I’ll always like it when a series has some kind of magic use in it, especially if that magic happens to be elements based. In Stigma of the Wind we see fire, wind, and earth magic, and I assume that water magic also exists. We also have a number of different spirits and demons featuring, so there’s all kinds of interesting things going on. I liked that there was a type of hierarchy in the magic users (i.e. wind users were seen as lower class or servants by the fire users), and I also like that there were different types of users for each element. For example, we have Ren (Kazuma’s younger brother) who seems to just do straight fire manipulation, Ayano who summons a sword, and another Enjutsu who is introduced later to have familiar summoning abilities. I only wished all of these elements were explored more.

Go get 'em, Ayano!

Go get ’em, Ayano!

This series has some fun moments in it. I really liked the way that Ayano and Kazuma bickered the whole way through, and I also really liked Ayano’s best friends Yukari and Nanase because they were a fun addition to the series. Sadly, I didn’t like Ayano as much (see below), but I do recognise that the writers set out to develop her character right from the start, and did a good job of it. By the end, we see an Ayano who is much more confident in herself and less cocky and stubborn. Simple character development, but always appreciated when it’s done well.

The Negatives

The major problem that I had with this series was simply that it’s pretty typical of this type of shounen. The characters, particularly Ayano and Kazuma, are stereotypes, and the plot is very predictable. I also found the story-line pretty slow. Sadly, this didn’t make for a very enjoyable watch. I feel like the last arc could have been expanded out further to serve as the whole series, which would have improved this anime so much.

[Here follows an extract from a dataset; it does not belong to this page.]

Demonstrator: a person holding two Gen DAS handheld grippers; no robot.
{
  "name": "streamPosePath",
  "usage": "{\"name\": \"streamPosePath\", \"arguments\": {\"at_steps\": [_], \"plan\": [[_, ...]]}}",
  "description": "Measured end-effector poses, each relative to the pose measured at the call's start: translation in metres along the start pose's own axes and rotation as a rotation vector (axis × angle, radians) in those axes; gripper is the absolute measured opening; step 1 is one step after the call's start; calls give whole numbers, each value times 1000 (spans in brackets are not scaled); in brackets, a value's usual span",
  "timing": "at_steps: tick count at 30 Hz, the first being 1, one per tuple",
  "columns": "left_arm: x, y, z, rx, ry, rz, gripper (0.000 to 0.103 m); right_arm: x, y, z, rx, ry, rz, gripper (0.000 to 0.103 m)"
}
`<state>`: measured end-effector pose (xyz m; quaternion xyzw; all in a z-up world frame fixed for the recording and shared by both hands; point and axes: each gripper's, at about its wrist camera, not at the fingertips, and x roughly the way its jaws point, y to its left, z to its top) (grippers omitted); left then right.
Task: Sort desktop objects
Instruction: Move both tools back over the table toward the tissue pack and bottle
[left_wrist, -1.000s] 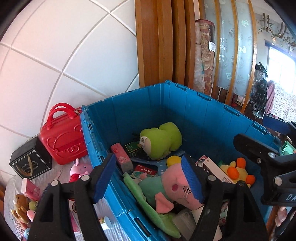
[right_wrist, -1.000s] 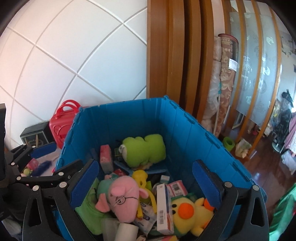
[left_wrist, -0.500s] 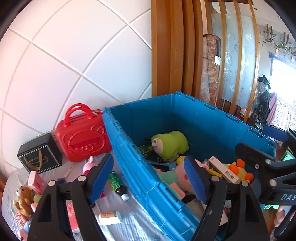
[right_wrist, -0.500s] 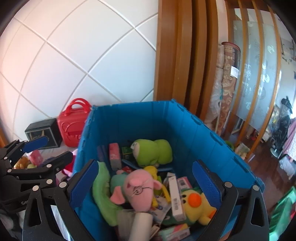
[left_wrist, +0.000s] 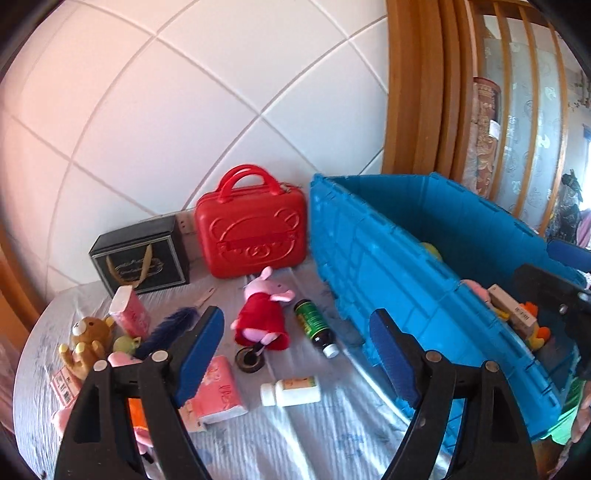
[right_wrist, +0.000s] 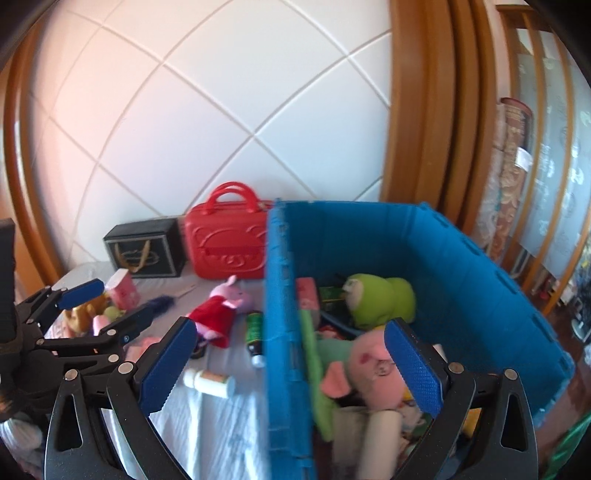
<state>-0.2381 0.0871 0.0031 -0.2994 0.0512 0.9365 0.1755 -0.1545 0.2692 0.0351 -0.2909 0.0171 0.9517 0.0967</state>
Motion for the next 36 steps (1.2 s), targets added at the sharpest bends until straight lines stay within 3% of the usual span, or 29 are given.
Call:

Now, before I explain about this, I’m going to point out that I know Japan’s culture is different to mine, and I know that this pretty common and acceptable in Japanese culture. Hell, it was even acceptable in my culture until not that long ago. However, I was personally put off by the love story between Ayano and Kazuma because they are cousins. And not “distant relatives of the same family” cousins but “our fathers are brothers” cousins. I know not everyone will have a problem with this, but I found it hard to enjoy the romance aspect of the show because of it. Also Ayano’s father is one of the most hard-core shippers I’ve ever seen in an anime series.

stigmafather

Y… you don’t ship it?!

The final things I’m going to touch on is the art and music of the series. This is quite an old series, almost ten years old, and it really shows in the art style. It’s very blocky and basic, which is very typical of the time period, although I did like the bright colour palette. It might appeal to some people, but it’s really not my style. The music is also not very catchy, and I detested the opening theme something shocking.

Conclusion

Art:  5/10: The art is pretty basic and typical of an old anime.

Story: 5.5/10: Predictable and slow, making the series not very enjoyable to watch. There were some pretty interesting ideas going into the plot, but sadly they weren’t utilised enough.

Characters: 5/10: Sadly, the characters are pretty boring and typical. There is some nice, simple character development with Ayano, but nothing else beyond that.

Stigma of the Wind is not a terrible series. It has some nice elements to it, and really could have been so much more if there had been better writing in it, expanding on interesting ideas of magic and the final arc, which, in my opinion, could have been the whole series. It’s predictable plot and stereotypical characters ultimately let it down. Not a terrible series, but very mediocre. Overall, I give it a 5/10. Watch it if it sounds like your thing, but don’t expect anything amazing.

-S

yuck

Keep an eye out for fetish fan service if you do decide to watch it, there’s something for everyone apparently…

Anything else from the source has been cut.